Since the shooters at columbine rigged propane tanks to blow in the parking lot when EMS arrived. (Lucky the timers failed)
How about steel pipe? Since they had pipe bombs and all?

The shooters at columbine were, well, one was a sociopath, the other a manic-depressive. They were NOT 'buffoons'.


Now, I'm not going to argue that weapons haven't incrementally evolved in reliability, ease of use, penetration, rate of fire, and capacity. They clearly have. But only incrementally. There is nothing truly exotic about a M2 machine gun that would've really 'seemed like magic' to the founding fathers. The machine's operation and manufacture could have been easily explained. The argument that the FF's 'could not have forseen', is rather empty. They didn't grant us firearms. They prohibited the government from banning them. They expected the people to maintain proficiency, and posession of the same arms our military uses. On the subject of ordnance, instructions came later with the militia acts, and the dick act.

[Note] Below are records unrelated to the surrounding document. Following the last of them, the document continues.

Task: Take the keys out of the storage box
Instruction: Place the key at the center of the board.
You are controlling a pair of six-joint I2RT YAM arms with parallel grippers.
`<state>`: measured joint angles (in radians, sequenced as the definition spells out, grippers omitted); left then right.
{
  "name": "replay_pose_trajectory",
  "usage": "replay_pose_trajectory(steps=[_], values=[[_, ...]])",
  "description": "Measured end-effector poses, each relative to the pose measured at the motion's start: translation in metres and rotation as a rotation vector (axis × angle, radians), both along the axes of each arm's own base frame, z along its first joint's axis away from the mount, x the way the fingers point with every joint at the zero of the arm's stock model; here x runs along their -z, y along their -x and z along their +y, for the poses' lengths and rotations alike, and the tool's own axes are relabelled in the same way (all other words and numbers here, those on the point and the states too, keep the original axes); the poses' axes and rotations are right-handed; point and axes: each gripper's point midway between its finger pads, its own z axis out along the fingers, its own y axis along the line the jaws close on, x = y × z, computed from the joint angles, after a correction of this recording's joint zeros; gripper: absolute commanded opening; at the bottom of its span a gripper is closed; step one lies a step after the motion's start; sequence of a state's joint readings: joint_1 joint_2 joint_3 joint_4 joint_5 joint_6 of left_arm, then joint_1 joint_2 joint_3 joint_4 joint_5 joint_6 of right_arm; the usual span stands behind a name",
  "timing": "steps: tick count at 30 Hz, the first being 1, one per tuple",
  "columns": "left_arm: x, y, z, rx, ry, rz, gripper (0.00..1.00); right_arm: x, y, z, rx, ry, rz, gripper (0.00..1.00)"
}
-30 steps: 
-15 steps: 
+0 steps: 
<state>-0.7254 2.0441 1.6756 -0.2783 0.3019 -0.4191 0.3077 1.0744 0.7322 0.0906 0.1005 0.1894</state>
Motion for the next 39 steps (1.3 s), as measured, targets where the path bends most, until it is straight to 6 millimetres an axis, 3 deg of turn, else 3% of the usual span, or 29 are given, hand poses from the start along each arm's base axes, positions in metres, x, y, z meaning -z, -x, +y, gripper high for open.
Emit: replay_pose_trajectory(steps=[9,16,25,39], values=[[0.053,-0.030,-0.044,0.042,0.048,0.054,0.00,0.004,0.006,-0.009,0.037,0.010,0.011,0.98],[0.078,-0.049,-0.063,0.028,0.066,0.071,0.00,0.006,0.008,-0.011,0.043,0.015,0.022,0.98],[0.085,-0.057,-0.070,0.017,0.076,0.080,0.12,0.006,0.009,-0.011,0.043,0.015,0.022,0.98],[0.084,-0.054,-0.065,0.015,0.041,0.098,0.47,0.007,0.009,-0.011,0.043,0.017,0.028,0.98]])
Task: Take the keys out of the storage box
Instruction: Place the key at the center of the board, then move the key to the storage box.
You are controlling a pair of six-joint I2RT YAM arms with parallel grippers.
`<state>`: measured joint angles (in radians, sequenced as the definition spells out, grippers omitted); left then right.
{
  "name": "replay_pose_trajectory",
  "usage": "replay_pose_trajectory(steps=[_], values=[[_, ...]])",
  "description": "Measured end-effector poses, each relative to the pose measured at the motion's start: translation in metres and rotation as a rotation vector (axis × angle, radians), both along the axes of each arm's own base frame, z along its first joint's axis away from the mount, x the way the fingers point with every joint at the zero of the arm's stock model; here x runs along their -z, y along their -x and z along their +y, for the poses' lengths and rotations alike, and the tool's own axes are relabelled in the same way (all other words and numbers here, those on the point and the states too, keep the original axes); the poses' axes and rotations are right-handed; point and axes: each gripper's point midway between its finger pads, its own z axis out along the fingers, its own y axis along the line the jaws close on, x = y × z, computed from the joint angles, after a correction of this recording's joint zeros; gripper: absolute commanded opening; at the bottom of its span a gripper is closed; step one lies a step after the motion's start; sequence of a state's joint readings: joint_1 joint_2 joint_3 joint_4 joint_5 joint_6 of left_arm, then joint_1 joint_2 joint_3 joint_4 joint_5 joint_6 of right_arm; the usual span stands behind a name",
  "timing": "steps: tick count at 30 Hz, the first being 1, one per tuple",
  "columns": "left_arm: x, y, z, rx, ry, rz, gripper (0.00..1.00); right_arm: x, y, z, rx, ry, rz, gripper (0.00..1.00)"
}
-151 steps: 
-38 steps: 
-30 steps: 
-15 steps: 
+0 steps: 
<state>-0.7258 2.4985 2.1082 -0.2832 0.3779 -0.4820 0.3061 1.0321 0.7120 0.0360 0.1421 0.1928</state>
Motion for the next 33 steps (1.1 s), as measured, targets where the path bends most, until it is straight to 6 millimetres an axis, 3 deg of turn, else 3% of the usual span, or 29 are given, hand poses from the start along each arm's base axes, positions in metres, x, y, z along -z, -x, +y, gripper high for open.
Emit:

Nobody expected joebob the farmer to maintain a cannon, or later on, a howitzer. Those weapons are supplied by the town, or state. But arms, arms we were meant to have, and arms are relevant to the security of a free state today, in the hands of civilians. See Korean business owners in the 1992 Rodney King riots.

They didn't form up. They didn't issue or take orders. But they illustrated the function of a citizen militia. They protected lives and property from even a domestic threat.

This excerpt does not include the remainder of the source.